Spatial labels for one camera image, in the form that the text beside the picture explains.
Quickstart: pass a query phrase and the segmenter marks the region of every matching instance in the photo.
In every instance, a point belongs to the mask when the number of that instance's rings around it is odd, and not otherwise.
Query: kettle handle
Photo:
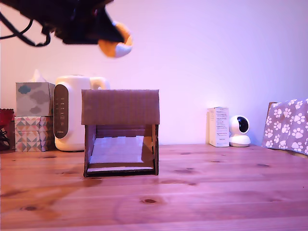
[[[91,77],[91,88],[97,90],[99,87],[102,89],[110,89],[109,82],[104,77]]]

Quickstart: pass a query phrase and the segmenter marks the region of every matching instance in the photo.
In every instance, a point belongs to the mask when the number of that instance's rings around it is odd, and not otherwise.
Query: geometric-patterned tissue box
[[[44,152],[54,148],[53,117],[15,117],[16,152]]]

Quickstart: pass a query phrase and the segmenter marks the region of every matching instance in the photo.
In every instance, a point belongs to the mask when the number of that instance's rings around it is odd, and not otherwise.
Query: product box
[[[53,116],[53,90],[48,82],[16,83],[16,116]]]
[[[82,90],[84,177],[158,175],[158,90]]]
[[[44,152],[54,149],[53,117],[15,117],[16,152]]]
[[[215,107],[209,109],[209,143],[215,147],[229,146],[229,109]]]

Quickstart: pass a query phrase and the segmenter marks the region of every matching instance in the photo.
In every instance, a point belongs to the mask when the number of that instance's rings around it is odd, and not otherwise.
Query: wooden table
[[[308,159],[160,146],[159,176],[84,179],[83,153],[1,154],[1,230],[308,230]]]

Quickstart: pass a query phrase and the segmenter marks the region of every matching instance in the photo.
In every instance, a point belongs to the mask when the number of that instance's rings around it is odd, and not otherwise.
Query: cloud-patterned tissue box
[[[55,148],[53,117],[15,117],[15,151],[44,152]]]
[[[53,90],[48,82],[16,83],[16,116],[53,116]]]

□ □ □

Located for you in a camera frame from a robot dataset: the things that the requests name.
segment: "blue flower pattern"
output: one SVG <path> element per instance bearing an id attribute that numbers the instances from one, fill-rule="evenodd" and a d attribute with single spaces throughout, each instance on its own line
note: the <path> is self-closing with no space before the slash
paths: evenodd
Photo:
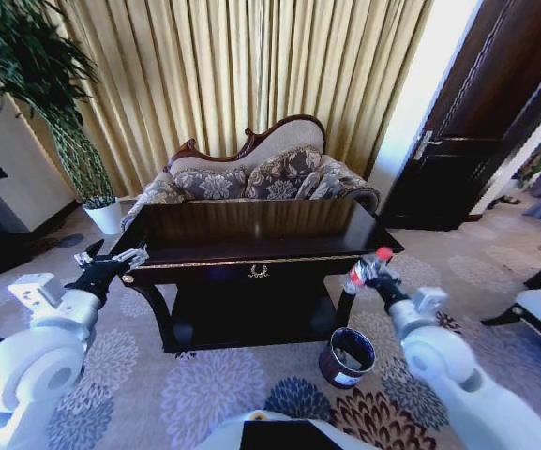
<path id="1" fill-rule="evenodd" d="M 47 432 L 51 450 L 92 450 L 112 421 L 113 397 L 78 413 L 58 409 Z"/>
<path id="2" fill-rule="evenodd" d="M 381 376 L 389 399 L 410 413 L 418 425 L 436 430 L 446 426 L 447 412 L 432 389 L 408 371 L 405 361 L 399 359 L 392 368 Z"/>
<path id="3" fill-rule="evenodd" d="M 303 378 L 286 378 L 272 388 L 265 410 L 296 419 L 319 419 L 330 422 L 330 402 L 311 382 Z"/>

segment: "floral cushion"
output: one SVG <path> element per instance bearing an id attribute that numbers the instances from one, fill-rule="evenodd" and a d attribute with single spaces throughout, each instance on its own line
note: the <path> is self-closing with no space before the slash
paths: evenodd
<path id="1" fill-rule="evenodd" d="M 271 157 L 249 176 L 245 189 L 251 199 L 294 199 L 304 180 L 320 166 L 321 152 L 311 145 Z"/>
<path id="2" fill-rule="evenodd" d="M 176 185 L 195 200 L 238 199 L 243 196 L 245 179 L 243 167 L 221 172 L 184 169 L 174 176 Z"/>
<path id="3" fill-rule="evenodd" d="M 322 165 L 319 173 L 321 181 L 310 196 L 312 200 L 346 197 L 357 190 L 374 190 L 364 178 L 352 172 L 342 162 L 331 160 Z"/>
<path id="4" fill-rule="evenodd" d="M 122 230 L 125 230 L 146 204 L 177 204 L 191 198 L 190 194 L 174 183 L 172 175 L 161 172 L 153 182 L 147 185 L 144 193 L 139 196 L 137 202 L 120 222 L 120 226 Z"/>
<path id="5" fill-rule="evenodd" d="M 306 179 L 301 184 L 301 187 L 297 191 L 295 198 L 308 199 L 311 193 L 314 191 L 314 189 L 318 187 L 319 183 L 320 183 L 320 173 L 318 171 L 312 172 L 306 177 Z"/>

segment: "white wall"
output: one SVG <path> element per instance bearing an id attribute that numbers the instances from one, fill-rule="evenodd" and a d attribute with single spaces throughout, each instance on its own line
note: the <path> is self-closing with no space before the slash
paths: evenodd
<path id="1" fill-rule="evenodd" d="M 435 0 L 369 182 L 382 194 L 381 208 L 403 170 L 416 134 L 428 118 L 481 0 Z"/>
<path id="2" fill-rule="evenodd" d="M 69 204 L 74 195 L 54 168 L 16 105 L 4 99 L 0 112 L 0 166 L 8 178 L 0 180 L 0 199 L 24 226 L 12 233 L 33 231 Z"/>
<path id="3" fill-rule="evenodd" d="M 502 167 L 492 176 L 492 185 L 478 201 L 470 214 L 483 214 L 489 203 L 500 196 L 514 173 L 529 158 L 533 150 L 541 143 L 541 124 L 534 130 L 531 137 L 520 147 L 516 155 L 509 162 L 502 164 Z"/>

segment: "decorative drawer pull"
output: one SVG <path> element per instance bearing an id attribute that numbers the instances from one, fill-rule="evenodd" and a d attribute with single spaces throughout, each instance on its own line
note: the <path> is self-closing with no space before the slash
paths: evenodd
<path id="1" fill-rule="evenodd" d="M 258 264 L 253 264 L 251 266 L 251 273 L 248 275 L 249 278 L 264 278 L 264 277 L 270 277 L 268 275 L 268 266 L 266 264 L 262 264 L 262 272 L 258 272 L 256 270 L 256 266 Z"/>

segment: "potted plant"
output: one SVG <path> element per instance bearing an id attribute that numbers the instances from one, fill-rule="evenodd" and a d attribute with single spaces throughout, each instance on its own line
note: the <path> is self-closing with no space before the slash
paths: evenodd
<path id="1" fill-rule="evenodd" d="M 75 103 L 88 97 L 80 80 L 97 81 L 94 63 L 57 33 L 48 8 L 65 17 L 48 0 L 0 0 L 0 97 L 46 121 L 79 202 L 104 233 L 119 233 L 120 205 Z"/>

□ □ □

Your goal: Your task is to copy each line from the material above that includes the word "camera".

Answer box:
Spatial labels for one camera image, in the form that the text beside the picture explains.
Located for you in a camera frame from a robot dataset: the things that the requests name.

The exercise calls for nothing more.